'''
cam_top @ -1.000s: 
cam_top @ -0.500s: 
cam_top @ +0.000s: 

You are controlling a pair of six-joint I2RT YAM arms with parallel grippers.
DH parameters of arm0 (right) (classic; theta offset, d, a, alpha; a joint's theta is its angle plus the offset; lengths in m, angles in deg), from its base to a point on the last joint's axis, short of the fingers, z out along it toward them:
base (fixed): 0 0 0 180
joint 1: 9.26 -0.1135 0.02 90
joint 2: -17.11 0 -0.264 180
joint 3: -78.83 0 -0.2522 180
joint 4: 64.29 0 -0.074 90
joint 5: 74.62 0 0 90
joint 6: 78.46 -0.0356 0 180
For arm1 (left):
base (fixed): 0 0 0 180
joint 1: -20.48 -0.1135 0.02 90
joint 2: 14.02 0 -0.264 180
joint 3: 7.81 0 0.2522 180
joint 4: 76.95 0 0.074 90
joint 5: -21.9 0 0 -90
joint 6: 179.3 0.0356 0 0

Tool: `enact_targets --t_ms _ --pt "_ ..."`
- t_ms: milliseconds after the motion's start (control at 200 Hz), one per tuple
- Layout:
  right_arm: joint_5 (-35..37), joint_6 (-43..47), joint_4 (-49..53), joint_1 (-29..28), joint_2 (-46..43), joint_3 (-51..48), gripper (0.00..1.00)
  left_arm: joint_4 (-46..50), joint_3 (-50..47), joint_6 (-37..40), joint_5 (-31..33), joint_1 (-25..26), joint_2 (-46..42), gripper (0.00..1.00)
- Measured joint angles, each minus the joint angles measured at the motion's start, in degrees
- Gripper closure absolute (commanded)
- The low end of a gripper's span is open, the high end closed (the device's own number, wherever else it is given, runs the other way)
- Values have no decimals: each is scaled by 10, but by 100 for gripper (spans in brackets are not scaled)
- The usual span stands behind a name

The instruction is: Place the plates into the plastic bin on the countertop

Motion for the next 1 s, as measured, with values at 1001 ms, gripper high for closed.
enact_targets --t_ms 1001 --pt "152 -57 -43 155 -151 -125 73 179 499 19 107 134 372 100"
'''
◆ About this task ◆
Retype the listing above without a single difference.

◆ Task output ◆
cam_top @ -1.000s: 
cam_top @ -0.500s: 
cam_top @ +0.000s: 

You are controlling a pair of six-joint I2RT YAM arms with parallel grippers.
DH parameters of arm0 (right) (classic; theta offset, d, a, alpha; a joint's theta is its angle plus the offset; lengths in m, angles in deg), from its base to a point on the last joint's axis, short of the fingers, z out along it toward them:
base (fixed): 0 0 0 180
joint 1: 9.26 -0.1135 0.02 90
joint 2: -17.11 0 -0.264 180
joint 3: -78.83 0 -0.2522 180
joint 4: 64.29 0 -0.074 90
joint 5: 74.62 0 0 90
joint 6: 78.46 -0.0356 0 180
For arm1 (left):
base (fixed): 0 0 0 180
joint 1: -20.48 -0.1135 0.02 90
joint 2: 14.02 0 -0.264 180
joint 3: 7.81 0 0.2522 180
joint 4: 76.95 0 0.074 90
joint 5: -21.9 0 0 -90
joint 6: 179.3 0.0356 0 0

Tool: `enact_targets --t_ms _ --pt "_ ..."`
- t_ms: milliseconds after the motion's start (control at 200 Hz), one per tuple
- Layout:
  right_arm: joint_5 (-35..37), joint_6 (-43..47), joint_4 (-49..53), joint_1 (-29..28), joint_2 (-46..43), joint_3 (-51..48), gripper (0.00..1.00)
  left_arm: joint_4 (-46..50), joint_3 (-50..47), joint_6 (-37..40), joint_5 (-31..33), joint_1 (-25..26), joint_2 (-46..42), gripper (0.00..1.00)
- Measured joint angles, each minus the joint angles measured at the motion's start, in degrees
- Gripper closure absolute (commanded)
- The low end of a gripper's span is open, the high end closed (the device's own number, wherever else it is given, runs the other way)
- Values have no decimals: each is scaled by 10, but by 100 for gripper (spans in brackets are not scaled)
- The usual span stands behind a name

The instruction is: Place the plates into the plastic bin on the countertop

Motion for the next 1 s, as measured, with values at 1001 ms, gripper high for closed.
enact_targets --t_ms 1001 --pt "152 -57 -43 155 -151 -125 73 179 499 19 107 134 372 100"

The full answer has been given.